- **Action item**:
Within the entries that follow, show each line where the word "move" occurs.
---
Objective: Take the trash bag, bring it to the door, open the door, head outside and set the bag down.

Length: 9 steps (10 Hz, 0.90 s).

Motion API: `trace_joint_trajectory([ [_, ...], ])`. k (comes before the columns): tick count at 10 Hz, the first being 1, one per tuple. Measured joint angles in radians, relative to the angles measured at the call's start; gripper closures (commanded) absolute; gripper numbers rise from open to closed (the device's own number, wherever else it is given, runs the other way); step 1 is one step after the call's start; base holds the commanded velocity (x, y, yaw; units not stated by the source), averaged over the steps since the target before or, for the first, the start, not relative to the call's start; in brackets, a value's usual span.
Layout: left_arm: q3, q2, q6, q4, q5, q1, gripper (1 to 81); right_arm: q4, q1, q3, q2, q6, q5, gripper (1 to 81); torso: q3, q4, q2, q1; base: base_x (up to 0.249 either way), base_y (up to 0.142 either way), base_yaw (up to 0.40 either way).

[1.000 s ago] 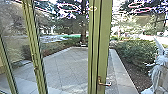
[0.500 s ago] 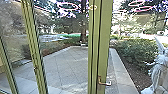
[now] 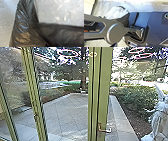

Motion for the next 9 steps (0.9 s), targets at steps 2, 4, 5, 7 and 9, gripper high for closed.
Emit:
trace_joint_trajectory([
  [2,0.000,0.001,0.000,0.000,-0.001,0.000,81.1,0.017,0.004,0.113,-0.116,0.000,0.028,1.0,0.000,0.000,0.000,0.000,0.000,0.000,0.000],
  [4,-0.007,0.010,0.000,0.000,-0.003,0.000,81.1,0.045,0.008,0.201,-0.207,0.000,0.043,1.0,0.000,0.000,0.000,0.000,0.000,0.000,0.000],
  [5,-0.018,0.016,0.000,0.000,-0.003,0.000,81.1,0.057,0.023,0.248,-0.232,0.000,0.050,1.0,0.000,0.000,0.000,0.000,0.000,0.000,0.000],
  [7,-0.035,0.025,0.000,0.000,-0.003,0.000,81.1,0.072,0.060,0.333,-0.307,0.000,0.053,1.0,0.000,0.000,0.000,0.000,0.000,0.000,0.000],
  [9,-0.037,0.029,0.000,0.000,-0.003,0.000,81.1,0.092,0.104,0.406,-0.386,0.000,0.050,1.0,0.000,0.000,0.000,0.000,0.000,0.000,0.000],
])
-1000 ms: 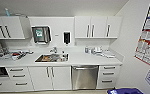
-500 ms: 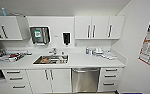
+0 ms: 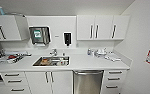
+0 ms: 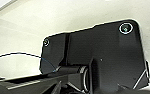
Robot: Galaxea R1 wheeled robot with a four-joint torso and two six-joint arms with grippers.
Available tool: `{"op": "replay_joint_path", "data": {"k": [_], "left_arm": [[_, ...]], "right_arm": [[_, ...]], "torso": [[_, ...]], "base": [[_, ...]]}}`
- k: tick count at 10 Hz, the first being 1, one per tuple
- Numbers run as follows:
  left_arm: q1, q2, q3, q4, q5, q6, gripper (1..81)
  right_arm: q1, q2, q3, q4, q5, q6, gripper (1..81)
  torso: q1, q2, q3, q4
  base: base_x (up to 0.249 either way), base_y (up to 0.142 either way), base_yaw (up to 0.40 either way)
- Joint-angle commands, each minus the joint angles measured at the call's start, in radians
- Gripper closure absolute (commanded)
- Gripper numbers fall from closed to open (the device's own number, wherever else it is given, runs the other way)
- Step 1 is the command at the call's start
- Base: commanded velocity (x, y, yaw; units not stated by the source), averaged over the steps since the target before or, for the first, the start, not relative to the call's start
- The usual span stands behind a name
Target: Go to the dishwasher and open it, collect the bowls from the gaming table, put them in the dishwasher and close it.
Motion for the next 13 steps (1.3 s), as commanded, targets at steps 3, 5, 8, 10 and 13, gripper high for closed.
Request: {"op": "replay_joint_path", "data": {"k": [3, 5, 8, 10, 13], "left_arm": [[-0.053, -0.019, 0.01, 0.004, 0.049, 0.004, 1.0], [-0.053, -0.021, 0.01, 0.004, 0.049, 0.004, 1.0], [-0.053, -0.019, 0.01, 0.005, 0.049, 0.004, 1.0], [-0.053, -0.019, 0.01, 0.005, 0.049, 0.004, 1.0], [-0.053, -0.019, 0.01, 0.007, 0.049, 0.004, 1.0]], "right_arm": [[0.052, -0.021, 0.015, 0.007, -0.053, -0.003, 1.0], [0.051, -0.019, 0.015, 0.007, -0.053, -0.003, 1.0], [0.052, -0.018, 0.015, 0.01, -0.053, -0.002, 1.0], [0.052, -0.018, 0.015, 0.01, -0.053, -0.002, 1.0], [0.051, -0.016, 0.015, 0.01, -0.053, -0.002, 1.0]], "torso": [[0.001, 0.0, 0.0, 0.0], [0.002, 0.001, 0.0, 0.0], [0.001, -0.001, 0.0, 0.0], [0.001, 0.0, 0.0, 0.0], [0.001, 0.0, 0.0, 0.0]], "base": [[0.15, 0.023, 0.0], [0.149, 0.0, 0.0], [0.149, 0.0, 0.0], [0.15, 0.0, 0.0], [0.149, 0.0, 0.0]]}}
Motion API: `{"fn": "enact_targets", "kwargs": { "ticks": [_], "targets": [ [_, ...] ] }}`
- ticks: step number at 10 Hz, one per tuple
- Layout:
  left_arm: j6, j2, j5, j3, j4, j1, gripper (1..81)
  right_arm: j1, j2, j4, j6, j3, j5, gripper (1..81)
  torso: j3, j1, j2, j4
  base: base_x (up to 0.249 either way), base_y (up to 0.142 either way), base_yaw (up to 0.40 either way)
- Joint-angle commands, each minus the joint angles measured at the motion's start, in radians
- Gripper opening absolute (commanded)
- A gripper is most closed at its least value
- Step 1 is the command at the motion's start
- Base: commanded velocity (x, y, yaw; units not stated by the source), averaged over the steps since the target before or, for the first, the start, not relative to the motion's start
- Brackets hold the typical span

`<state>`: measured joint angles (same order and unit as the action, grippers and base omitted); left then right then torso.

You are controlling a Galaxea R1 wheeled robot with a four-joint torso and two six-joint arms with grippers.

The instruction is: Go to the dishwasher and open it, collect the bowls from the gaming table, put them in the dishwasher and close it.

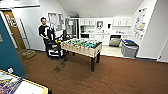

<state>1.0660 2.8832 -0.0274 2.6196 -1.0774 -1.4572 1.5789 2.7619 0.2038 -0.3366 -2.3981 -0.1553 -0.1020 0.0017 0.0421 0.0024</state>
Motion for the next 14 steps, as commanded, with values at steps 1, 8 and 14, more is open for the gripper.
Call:
{"fn": "enact_targets", "kwargs": {
  "ticks": [1, 8, 14],
  "targets": [
    [-0.008, -0.016, -0.046, 0.004, -0.01, 0.045, 1.0, -0.036, -0.02, 0.016, 0.004, 0.004, 0.053, 1.0, 0.0, 0.0, 0.0, 0.0, 0.0, 0.0, -0.387],
    [-0.008, -0.017, -0.045, 0.004, -0.012, 0.045, 1.0, -0.036, -0.02, 0.017, 0.004, 0.004, 0.054, 1.0, 0.0, 0.0, 0.0, 0.0, 0.0, 0.0, -0.332],
    [-0.008, -0.028, -0.042, 0.001, 0.001, 0.045, 1.0, -0.044, -0.019, 0.017, 0.004, 0.004, 0.053, 1.0, 0.0, 0.0, 0.0, 0.0, 0.0, 0.0, -0.019]
  ]
}}
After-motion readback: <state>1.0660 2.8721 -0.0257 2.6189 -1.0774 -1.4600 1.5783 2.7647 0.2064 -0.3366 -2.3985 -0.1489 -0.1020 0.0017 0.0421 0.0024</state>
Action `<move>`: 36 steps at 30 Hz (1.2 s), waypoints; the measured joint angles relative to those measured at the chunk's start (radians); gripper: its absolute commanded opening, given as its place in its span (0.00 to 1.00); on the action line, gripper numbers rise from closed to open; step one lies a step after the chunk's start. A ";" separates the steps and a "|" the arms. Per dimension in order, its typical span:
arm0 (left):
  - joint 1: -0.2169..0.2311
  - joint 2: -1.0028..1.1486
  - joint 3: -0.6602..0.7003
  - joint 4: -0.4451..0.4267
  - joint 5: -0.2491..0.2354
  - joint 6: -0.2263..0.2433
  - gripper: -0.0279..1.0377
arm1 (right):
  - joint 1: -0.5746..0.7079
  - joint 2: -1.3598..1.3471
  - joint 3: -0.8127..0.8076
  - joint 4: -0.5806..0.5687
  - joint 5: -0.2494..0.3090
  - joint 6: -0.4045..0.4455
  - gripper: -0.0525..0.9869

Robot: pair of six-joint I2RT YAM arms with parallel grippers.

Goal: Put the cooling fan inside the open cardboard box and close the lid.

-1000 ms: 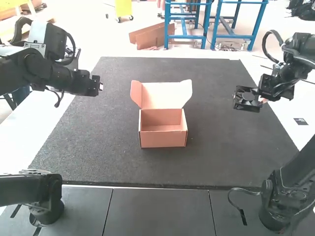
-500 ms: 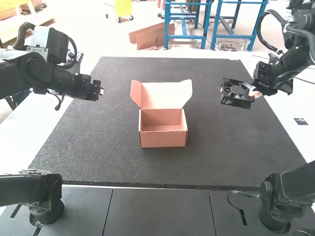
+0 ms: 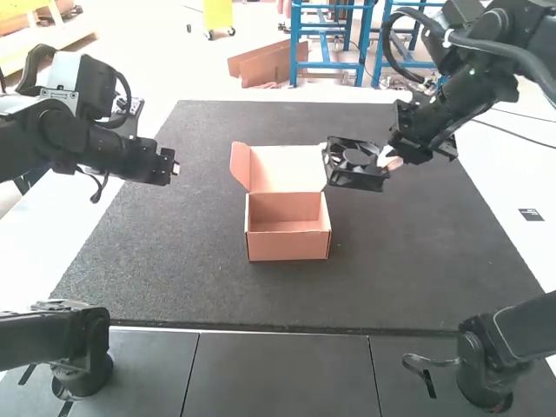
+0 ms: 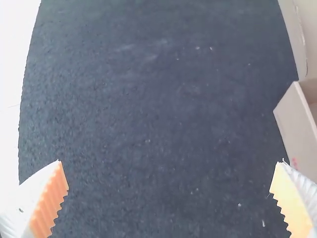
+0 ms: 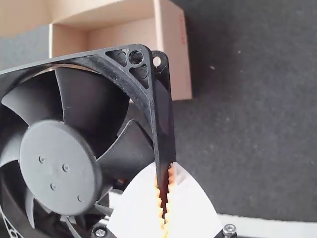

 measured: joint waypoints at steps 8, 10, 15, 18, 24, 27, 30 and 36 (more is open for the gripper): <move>0.000 -0.032 0.000 -0.024 0.000 0.000 0.94 | 0.165 0.099 0.021 0.061 0.003 0.084 0.04; 0.000 -0.042 0.000 -0.032 0.000 0.000 0.94 | 0.196 0.129 0.034 0.083 0.003 0.105 0.04; 0.000 -0.063 -0.001 -0.036 0.000 0.000 0.94 | 0.246 0.195 0.070 0.130 0.003 0.155 0.05; 0.000 -0.076 -0.012 -0.036 0.000 0.000 0.94 | 0.266 0.235 0.087 0.155 0.004 0.186 0.05; 0.000 -0.090 -0.039 -0.040 0.000 0.000 0.94 | 0.282 0.323 0.109 0.212 0.036 0.231 0.05; 0.000 -0.093 -0.039 -0.036 0.000 0.000 0.94 | 0.282 0.363 0.111 0.254 0.072 0.244 0.05; 0.000 -0.097 -0.039 -0.031 0.000 0.000 0.94 | 0.282 0.403 0.114 0.288 0.110 0.252 0.05; 0.000 -0.097 -0.039 -0.032 0.000 0.000 0.94 | 0.282 0.477 0.114 0.345 0.185 0.254 0.05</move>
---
- **Exercise output**:
Action `<move>`: 36 steps at 30 Hz (1.2 s), waypoints; the measured joint angles relative to those measured at the chunk's start (radians); gripper: its absolute commanded opening, given as its place in its span (0.00 to 1.00); on the action line, gripper numbers rise from closed to open; step one lies a step after the chunk's start. A ";" separates the steps and a "|" the arms. Per dimension in order, its typical span:
 measured: joint waypoints at steps 8, 10, 15, 18, 24, 27, 30 and 36 (more is open for the gripper): <move>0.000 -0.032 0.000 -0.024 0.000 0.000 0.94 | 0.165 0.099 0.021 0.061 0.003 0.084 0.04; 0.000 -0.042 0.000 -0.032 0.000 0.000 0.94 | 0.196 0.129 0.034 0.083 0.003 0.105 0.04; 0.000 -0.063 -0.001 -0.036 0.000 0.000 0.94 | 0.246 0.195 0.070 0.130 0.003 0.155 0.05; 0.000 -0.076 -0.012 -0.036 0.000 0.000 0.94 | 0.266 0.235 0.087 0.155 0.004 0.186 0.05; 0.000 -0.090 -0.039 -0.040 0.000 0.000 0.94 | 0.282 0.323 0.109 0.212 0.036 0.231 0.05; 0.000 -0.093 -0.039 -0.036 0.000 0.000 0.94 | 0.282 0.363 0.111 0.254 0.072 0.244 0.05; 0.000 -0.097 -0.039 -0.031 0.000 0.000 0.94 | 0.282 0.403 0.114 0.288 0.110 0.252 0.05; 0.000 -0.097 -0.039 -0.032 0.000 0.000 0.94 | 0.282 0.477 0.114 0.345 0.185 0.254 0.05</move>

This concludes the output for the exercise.